> **Problem**
What you output must be the exact lines from the first line of the data through the one holding "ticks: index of", with no pictures.

> **Dataset section**
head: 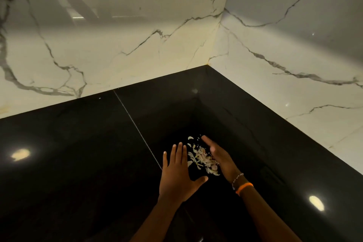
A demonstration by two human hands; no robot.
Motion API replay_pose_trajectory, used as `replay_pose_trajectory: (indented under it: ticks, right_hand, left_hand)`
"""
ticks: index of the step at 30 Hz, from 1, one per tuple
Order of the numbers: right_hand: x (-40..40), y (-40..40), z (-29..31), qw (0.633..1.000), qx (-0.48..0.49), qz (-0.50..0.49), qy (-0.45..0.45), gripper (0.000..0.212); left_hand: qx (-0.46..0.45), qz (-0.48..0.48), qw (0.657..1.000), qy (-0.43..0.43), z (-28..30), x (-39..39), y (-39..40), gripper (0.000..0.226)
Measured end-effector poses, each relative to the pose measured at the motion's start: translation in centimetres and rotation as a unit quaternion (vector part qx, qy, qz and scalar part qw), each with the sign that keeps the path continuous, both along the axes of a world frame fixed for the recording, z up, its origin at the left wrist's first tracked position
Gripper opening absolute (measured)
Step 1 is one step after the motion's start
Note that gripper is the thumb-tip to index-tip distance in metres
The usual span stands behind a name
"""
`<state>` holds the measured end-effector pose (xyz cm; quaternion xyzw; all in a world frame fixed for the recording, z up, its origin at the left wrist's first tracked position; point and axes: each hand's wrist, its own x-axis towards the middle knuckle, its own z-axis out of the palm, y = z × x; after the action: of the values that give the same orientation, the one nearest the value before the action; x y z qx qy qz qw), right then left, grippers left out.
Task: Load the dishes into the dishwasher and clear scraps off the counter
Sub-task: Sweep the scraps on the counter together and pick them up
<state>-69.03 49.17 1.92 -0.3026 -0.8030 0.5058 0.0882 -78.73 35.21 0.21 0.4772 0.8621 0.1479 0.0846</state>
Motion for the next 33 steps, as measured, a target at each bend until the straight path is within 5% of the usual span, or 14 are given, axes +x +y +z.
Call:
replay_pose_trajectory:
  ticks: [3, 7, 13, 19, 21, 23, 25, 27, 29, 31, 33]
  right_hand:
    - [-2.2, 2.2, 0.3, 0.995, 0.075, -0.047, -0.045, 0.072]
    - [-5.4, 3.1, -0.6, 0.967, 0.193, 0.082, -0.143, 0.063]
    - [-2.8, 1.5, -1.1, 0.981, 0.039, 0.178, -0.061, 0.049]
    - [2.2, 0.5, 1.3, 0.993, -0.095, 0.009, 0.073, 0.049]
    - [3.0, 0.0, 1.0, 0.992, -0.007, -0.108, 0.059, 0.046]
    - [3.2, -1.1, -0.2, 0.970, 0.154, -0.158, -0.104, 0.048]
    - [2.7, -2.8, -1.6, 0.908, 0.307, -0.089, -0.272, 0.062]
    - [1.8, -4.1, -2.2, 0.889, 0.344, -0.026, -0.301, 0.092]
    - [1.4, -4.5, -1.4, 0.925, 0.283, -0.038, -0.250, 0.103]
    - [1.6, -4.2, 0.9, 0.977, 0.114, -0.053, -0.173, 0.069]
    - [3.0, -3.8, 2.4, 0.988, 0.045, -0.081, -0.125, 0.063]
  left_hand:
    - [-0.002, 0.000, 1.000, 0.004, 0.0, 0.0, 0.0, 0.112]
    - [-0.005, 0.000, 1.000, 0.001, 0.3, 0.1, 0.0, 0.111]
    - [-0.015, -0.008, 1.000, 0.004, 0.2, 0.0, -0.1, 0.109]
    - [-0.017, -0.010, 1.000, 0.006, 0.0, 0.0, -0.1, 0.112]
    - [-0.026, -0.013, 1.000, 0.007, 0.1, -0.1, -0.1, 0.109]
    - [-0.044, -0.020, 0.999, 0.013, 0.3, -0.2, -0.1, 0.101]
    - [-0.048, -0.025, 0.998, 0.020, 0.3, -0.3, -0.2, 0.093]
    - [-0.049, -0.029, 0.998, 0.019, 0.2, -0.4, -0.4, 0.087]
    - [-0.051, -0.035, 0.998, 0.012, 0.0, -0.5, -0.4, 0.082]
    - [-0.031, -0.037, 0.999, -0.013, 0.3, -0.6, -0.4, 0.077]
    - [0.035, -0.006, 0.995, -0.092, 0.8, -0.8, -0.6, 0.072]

> **Written reply**
head: 
A demonstration by two human hands; no robot.
Motion API replay_pose_trajectory, used as `replay_pose_trajectory: (indented under it: ticks, right_hand, left_hand)`
"""
ticks: index of the step at 30 Hz, from 1, one per tuple

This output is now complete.